# What to work on
Could you print every line from the first one of the records below through the line containing "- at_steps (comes", with both included and nothing else?

━━━ Input records ━━━

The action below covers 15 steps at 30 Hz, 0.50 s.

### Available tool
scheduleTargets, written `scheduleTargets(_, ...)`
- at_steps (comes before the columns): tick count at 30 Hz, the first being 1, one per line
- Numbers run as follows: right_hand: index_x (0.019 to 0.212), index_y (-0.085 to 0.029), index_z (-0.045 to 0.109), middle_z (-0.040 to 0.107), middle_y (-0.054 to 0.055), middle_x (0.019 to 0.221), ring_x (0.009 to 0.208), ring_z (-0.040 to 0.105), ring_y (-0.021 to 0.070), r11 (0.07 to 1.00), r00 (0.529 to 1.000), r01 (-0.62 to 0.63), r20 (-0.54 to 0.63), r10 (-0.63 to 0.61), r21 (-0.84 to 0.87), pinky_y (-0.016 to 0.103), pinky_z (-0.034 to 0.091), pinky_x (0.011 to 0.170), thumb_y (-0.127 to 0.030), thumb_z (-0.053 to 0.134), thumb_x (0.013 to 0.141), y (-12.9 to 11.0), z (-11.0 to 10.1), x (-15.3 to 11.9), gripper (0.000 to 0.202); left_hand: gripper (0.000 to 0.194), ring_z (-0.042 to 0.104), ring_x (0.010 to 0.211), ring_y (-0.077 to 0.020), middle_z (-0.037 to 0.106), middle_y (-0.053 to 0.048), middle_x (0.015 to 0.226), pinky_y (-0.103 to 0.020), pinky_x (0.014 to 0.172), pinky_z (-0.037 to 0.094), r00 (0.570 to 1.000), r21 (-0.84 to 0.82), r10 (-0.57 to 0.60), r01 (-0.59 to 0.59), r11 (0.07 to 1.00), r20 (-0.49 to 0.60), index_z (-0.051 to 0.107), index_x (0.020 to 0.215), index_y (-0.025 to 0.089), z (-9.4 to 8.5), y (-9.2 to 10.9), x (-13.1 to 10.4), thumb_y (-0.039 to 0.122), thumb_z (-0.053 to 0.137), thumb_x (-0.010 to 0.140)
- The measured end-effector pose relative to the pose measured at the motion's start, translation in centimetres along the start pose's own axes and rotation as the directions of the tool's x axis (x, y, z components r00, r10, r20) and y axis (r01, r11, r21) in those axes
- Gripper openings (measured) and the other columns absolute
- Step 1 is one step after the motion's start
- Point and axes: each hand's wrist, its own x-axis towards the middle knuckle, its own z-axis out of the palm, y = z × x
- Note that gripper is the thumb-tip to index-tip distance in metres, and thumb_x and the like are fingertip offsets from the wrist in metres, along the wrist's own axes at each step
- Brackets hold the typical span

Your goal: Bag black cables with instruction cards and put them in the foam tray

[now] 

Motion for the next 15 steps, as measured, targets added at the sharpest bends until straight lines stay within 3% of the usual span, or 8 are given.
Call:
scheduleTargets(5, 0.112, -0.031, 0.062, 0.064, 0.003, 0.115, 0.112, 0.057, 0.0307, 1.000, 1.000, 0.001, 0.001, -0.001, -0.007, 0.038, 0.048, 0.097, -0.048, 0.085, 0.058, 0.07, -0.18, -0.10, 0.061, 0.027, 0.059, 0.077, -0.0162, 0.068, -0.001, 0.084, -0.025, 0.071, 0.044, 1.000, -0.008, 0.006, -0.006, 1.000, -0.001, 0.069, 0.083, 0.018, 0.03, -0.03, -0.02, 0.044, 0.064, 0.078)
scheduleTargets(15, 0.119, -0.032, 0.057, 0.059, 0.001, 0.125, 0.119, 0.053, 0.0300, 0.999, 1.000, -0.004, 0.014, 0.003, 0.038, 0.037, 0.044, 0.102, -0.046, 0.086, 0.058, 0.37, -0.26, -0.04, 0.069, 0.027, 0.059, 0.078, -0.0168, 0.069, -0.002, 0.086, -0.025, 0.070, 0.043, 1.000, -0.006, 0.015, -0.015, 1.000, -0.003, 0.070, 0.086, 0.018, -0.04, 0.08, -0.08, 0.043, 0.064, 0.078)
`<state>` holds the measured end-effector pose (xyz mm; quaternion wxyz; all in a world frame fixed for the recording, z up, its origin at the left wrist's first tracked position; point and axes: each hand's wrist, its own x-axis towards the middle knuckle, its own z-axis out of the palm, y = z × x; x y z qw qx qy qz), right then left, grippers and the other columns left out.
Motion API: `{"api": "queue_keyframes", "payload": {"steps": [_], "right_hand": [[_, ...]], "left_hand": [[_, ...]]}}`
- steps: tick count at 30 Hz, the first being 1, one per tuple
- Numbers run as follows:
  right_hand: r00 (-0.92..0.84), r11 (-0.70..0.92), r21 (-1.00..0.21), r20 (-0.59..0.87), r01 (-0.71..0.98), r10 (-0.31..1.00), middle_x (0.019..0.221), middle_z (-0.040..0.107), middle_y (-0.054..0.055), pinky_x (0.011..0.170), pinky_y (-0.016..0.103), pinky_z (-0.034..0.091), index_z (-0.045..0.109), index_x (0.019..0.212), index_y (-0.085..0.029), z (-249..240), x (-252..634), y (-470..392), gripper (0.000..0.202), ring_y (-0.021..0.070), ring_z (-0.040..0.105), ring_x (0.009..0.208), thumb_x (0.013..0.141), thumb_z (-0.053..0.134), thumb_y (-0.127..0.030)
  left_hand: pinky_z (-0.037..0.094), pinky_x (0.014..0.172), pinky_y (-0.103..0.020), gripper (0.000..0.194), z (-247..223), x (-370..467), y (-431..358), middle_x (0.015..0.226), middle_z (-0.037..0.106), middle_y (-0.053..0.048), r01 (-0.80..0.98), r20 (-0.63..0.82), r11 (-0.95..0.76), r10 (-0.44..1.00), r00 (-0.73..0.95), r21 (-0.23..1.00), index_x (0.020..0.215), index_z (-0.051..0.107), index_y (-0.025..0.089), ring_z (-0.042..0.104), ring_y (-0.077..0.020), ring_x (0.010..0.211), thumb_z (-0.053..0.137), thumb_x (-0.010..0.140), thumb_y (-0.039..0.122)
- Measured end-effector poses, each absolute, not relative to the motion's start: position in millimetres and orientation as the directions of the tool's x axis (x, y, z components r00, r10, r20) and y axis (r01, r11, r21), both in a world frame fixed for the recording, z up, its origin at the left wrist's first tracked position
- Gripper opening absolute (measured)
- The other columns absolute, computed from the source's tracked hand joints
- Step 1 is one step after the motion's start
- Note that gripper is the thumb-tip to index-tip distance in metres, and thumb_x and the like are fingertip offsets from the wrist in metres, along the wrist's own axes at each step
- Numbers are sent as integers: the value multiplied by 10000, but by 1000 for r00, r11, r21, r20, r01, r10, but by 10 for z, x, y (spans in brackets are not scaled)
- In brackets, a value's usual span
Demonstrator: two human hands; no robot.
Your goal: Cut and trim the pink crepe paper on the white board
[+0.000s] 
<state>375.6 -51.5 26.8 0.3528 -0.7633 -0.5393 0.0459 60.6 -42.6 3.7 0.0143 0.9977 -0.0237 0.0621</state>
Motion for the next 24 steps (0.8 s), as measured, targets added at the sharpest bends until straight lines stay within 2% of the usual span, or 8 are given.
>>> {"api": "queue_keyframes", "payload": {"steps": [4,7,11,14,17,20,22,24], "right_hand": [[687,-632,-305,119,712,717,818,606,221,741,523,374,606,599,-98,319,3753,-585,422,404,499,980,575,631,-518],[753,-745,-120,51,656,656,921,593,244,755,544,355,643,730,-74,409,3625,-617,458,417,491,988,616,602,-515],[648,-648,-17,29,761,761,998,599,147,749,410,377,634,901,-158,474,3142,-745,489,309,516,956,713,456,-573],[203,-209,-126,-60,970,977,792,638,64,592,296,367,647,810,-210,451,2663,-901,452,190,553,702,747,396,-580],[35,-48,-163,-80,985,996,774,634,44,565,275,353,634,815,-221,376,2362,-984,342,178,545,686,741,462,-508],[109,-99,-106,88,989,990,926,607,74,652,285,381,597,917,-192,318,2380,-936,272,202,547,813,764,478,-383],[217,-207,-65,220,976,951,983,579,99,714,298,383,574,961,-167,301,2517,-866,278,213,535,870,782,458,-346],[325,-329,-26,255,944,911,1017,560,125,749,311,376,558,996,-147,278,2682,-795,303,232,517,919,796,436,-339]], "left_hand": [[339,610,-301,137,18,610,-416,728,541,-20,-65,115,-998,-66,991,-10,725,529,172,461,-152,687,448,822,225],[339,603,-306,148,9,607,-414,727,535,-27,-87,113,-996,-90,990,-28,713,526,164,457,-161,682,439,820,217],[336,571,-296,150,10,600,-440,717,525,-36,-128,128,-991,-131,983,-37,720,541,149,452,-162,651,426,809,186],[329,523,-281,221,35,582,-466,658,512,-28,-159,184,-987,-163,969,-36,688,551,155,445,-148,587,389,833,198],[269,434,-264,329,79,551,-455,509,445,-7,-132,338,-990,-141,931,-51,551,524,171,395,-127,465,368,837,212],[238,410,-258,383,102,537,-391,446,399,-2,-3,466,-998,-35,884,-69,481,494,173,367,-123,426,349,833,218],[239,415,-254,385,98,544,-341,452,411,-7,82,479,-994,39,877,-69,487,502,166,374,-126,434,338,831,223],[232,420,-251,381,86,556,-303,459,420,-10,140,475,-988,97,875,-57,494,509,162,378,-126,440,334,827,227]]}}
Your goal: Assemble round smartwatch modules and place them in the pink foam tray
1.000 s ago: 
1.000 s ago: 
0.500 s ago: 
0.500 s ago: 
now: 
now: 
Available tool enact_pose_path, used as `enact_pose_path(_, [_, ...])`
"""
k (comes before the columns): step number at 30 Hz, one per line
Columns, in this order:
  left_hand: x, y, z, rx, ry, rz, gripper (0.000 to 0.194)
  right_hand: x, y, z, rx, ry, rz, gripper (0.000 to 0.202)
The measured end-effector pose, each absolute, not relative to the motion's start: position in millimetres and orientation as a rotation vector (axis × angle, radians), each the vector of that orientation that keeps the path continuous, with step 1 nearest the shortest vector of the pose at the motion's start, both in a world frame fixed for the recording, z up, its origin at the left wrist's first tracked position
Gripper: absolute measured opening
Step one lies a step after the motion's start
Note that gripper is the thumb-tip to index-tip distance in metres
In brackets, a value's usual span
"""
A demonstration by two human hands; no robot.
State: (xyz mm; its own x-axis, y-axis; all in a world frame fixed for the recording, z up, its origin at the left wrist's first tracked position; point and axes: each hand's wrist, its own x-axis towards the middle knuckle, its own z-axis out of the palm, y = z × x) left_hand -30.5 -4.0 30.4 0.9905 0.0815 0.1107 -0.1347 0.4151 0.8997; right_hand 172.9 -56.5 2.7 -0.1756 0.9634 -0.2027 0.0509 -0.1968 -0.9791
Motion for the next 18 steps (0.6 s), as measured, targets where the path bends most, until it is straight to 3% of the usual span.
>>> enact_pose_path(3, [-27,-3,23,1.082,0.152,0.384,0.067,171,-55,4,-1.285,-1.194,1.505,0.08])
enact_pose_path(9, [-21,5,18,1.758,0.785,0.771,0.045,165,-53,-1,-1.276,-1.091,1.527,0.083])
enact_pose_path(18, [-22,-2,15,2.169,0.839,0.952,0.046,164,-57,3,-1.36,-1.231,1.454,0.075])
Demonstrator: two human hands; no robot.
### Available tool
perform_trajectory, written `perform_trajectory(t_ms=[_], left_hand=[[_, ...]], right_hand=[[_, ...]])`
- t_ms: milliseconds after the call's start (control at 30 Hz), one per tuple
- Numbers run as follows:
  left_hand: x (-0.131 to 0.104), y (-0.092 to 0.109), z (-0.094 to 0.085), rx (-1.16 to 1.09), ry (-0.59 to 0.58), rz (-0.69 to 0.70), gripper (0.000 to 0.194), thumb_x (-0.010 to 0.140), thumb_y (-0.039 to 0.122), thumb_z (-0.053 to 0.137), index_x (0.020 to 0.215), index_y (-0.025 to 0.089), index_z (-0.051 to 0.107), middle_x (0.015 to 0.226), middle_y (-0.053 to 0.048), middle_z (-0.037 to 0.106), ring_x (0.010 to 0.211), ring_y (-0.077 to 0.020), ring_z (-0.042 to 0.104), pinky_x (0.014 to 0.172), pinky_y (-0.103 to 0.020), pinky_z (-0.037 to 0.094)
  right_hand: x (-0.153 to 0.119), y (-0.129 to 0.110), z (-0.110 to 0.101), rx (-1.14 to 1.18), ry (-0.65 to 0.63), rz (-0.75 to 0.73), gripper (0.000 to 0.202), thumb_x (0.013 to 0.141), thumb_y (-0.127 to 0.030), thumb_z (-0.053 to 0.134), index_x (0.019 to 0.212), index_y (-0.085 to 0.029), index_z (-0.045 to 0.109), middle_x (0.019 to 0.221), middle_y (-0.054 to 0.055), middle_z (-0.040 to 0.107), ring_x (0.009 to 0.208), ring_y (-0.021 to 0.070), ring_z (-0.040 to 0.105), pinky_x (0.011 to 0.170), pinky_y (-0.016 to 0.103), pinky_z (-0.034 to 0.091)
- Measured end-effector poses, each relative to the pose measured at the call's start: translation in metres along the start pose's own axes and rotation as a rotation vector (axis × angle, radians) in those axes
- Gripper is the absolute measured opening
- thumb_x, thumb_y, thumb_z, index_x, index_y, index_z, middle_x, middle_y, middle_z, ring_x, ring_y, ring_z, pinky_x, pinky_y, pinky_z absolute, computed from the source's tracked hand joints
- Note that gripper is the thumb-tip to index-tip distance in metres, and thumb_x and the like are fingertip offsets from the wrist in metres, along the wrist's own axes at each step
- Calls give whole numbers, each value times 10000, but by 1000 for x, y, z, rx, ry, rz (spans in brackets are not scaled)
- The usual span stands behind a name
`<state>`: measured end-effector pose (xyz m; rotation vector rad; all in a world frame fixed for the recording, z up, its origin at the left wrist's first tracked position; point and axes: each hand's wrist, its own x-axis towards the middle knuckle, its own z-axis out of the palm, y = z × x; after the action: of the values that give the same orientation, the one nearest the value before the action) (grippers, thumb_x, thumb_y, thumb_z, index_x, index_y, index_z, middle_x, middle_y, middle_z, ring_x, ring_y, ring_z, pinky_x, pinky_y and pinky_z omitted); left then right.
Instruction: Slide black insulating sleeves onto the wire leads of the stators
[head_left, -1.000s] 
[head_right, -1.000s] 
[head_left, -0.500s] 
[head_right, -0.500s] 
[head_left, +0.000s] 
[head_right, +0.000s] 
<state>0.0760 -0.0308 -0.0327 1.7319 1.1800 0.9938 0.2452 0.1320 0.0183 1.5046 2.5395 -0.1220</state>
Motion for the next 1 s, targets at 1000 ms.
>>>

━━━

# Reply
The action below covers 15 steps at 30 Hz, 0.50 s.

### Available tool
scheduleTargets, written `scheduleTargets(_, ...)`
- at_steps (comes before the columns): tick count at 30 Hz, the first being 1, one per line

That wraps up the exercise.